Novas Invasões – Enquanto o processo se arrasta, foi confirmada nesta quarta-feira (19) a invasão de mais três propriedades no Estado, agora na região de Bodoquena, feita pelos índios Kadiwéus. A informação foi divulgada pela Federação da Agricultura e Pecuária do MS (Sistema Famasul) e as propriedades invadidas são vizinhas a uma área considerada propriedade indígena. No entanto, integram a Colônia Bodoquena, que é um assentamento onde estão reunidas pequenas propriedades rurais criadas a partir de um projeto do Governo Federal na década de 1970.

 

Segundo relato do advogado dos produtores, José Amaral Júnior que também teve a propriedade invadida, os indígenas realizaram as duas primeiras invasões em setembro de 2012, na Estância Amaralina e Tarumã. "Eles, cortaram a cerca que dividia as propriedades e disseram que as terras pertenciam aos índios.
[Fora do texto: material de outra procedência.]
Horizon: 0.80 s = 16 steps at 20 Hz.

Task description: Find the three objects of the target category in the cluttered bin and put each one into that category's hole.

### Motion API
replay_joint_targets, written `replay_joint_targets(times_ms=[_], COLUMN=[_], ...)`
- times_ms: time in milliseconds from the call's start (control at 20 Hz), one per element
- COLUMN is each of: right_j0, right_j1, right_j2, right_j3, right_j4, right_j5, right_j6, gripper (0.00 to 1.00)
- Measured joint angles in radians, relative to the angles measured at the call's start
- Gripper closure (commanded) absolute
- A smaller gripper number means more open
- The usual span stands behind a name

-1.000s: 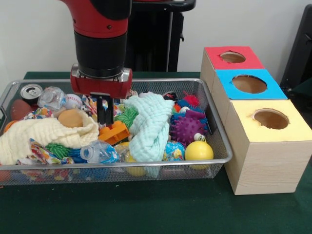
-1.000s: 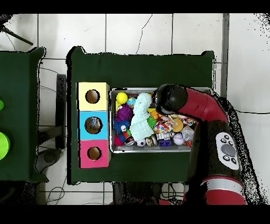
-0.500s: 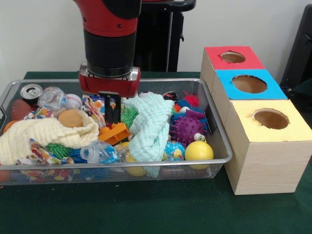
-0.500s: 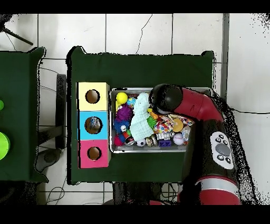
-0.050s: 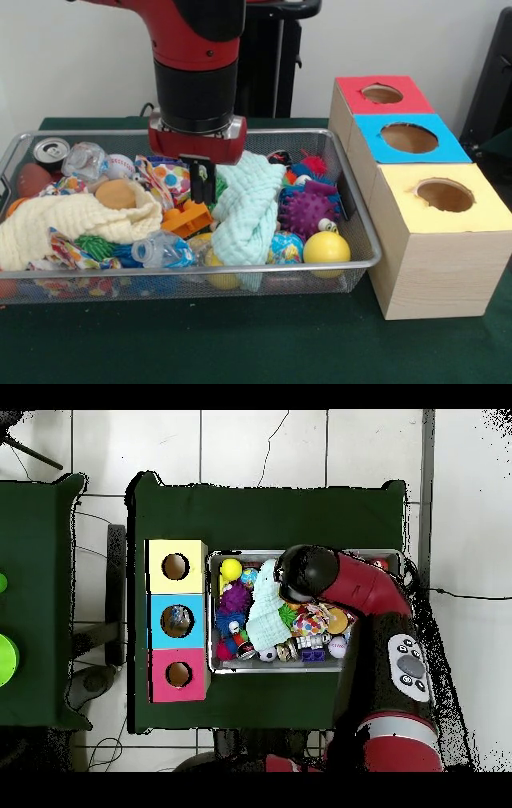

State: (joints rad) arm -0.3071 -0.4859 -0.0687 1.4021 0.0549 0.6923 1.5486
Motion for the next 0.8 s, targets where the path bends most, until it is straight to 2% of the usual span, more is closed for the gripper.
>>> replay_joint_targets(times_ms=[800], right_j0=[0.026], right_j1=[0.030], right_j2=[-0.005], right_j3=[-0.018], right_j4=[0.001], right_j5=[0.000], right_j6=[0.020], gripper=[1.00])
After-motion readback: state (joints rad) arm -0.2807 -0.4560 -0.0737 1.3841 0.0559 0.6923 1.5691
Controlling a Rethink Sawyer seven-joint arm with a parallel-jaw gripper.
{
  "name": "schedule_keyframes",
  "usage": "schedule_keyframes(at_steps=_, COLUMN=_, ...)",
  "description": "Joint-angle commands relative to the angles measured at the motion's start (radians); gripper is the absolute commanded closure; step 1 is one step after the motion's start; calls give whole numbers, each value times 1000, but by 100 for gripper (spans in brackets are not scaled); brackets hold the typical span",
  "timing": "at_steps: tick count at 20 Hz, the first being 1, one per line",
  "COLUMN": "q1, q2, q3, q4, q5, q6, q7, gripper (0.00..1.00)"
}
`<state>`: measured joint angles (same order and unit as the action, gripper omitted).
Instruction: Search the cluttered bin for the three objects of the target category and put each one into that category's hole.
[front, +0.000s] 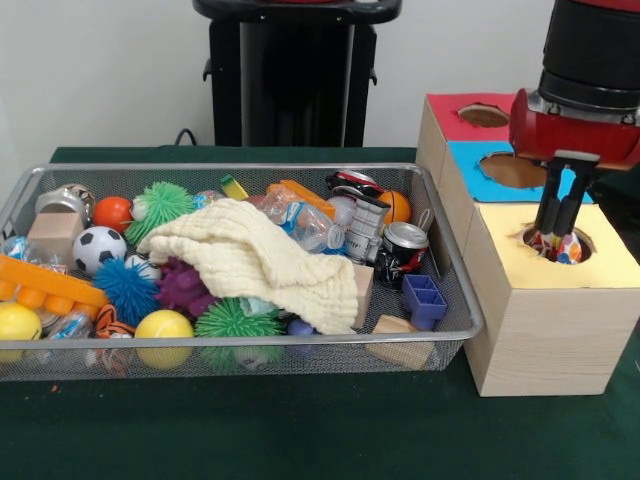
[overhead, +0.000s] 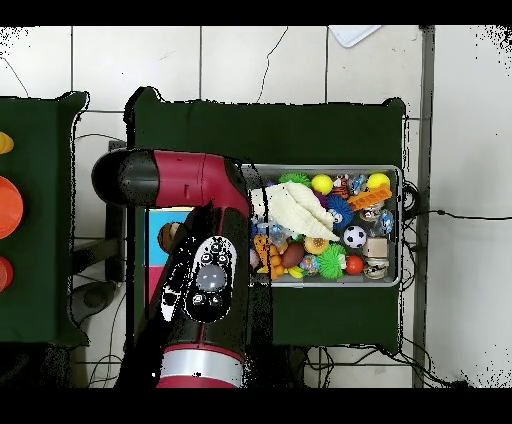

Agora há um casal ocupando as duas áreas", afirma Amaral. A terceira invasão ocorreu em junho de 2013, quando a Chácara Recanto também foi tomada pelos indígenas.

 

A estância Amaralina, primeira a ser invadida, tem 148 hectares. A Tarumã, invadida no mesmo dia, tem área de 24 hectares, e a Chácara Recanto possui 55 hectares. Além destas, há ainda a Estância Campos Verdes, de 35 hectares, que sofre ameaça de invasão. "Já acionamos a Justiça, mas ainda não obtivemos nenhuma resposta. Além das três propriedades invadidas, há outra área com constantes ameaças de invasão", finaliza o advogado.